私はWindows 10 64ビットシステムでWord 2016を使用していますが、これらの解決策はWord 2003まで遡って適用できます。任意のファイルを使用することも、デモ用の.doc、.docm、.clsファイルをダウンロードすることもできます。この記事で紹介されている解決策はWord 365には対応していません。
{FILENAME} フィールドを使用する
ファイル自体にドキュメントの名前とパスを表示したい場合は、直接入力できますが、ファイル名を変更した場合は、ドキュメント内でも名前を更新する必要があります。{FILENAME}フィールドを使用する場合も、自動更新は行われません。フィールドの更新を忘れずに行う必要があります。手動で入力するよりも、一体何が良いのでしょうか?ファイル名を複数回使用する場合は、フィールドを更新するメリットが明らかです。フィールドを一度更新するだけで、ドキュメント全体が更新されます。

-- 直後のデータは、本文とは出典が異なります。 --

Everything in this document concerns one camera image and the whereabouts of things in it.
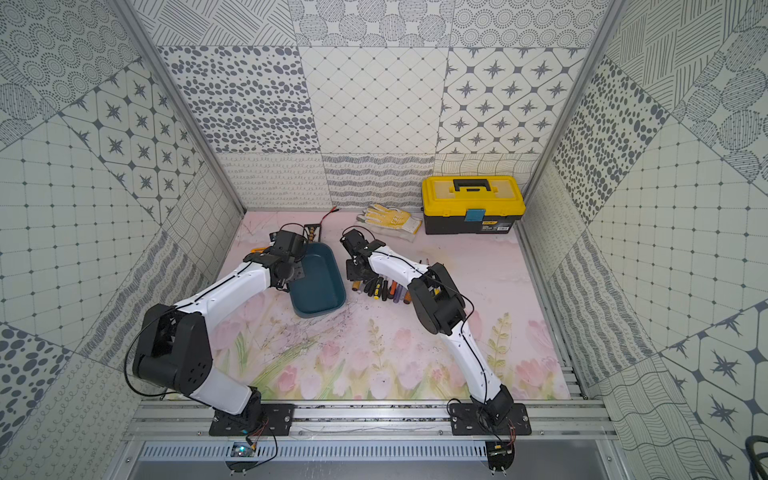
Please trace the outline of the yellow cap screwdriver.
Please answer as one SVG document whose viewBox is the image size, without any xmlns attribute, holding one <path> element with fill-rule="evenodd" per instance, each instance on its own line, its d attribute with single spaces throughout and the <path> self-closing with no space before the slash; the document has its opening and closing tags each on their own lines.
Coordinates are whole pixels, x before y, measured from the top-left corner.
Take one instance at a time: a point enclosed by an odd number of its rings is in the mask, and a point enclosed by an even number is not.
<svg viewBox="0 0 768 480">
<path fill-rule="evenodd" d="M 383 279 L 381 277 L 377 278 L 373 289 L 373 298 L 376 300 L 378 300 L 381 296 L 382 284 Z"/>
</svg>

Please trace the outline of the teal plastic storage box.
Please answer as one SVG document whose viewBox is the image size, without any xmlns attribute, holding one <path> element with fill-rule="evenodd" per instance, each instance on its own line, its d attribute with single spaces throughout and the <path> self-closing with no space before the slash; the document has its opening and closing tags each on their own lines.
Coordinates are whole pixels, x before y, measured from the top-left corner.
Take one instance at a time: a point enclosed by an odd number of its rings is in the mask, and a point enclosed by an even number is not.
<svg viewBox="0 0 768 480">
<path fill-rule="evenodd" d="M 313 318 L 334 312 L 346 302 L 346 290 L 332 249 L 310 243 L 300 262 L 302 276 L 290 284 L 295 314 Z"/>
</svg>

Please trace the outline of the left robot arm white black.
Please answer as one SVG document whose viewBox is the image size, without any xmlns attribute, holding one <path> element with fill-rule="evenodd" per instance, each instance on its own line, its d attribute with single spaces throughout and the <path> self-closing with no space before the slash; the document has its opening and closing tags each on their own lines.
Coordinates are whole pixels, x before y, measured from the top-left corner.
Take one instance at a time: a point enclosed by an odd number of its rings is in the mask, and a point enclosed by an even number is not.
<svg viewBox="0 0 768 480">
<path fill-rule="evenodd" d="M 261 395 L 214 366 L 212 337 L 252 297 L 269 289 L 288 291 L 307 245 L 305 235 L 279 230 L 267 248 L 247 254 L 223 279 L 173 305 L 151 307 L 132 345 L 132 374 L 252 429 L 260 416 Z"/>
</svg>

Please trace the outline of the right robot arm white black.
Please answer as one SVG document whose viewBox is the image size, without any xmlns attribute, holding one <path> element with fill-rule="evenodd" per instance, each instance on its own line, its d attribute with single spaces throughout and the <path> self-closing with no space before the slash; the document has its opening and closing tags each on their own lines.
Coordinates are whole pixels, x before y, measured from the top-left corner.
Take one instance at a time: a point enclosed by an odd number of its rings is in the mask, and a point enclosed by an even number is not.
<svg viewBox="0 0 768 480">
<path fill-rule="evenodd" d="M 421 325 L 440 337 L 451 351 L 479 414 L 492 424 L 506 418 L 514 405 L 512 394 L 481 355 L 469 328 L 470 314 L 465 310 L 474 304 L 460 293 L 445 266 L 409 260 L 384 242 L 367 239 L 360 228 L 343 230 L 340 243 L 350 256 L 347 278 L 383 278 L 406 288 Z"/>
</svg>

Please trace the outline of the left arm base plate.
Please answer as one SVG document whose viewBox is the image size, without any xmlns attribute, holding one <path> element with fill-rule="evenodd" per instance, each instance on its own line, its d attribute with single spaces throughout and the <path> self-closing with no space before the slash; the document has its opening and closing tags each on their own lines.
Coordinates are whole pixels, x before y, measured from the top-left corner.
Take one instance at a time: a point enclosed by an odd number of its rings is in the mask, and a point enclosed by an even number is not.
<svg viewBox="0 0 768 480">
<path fill-rule="evenodd" d="M 252 403 L 239 414 L 214 410 L 209 428 L 212 437 L 234 437 L 257 434 L 261 429 L 267 435 L 288 436 L 296 405 L 290 403 Z"/>
</svg>

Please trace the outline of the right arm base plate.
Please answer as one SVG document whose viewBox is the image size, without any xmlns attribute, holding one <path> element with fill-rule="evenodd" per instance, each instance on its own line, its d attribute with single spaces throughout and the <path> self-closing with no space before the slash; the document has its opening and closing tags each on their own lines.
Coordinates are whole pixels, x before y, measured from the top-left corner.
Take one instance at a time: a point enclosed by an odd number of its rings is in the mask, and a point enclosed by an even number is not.
<svg viewBox="0 0 768 480">
<path fill-rule="evenodd" d="M 454 436 L 532 434 L 527 408 L 521 403 L 514 403 L 508 413 L 499 419 L 494 419 L 477 404 L 459 402 L 457 399 L 451 399 L 446 409 Z"/>
</svg>

このフィールドを使用して、ドキュメントのヘッダーにファイル名を表示し、何が起こるかを確認してみましょう。
- ヘッダー領域をダブルクリックして編集モードで開き、ファイル名を表示したい場所にカーソルを置きます。Word 2003では、「表示」メニューから「ヘッダーとフッター」を選択します。
- 「挿入」タブをクリックし、「テキスト」グループの「クイックパーツ」ドロップダウンから「フィールド」を選択します(図A)。Word 2003では、この設定は「定型句」オプションにあります。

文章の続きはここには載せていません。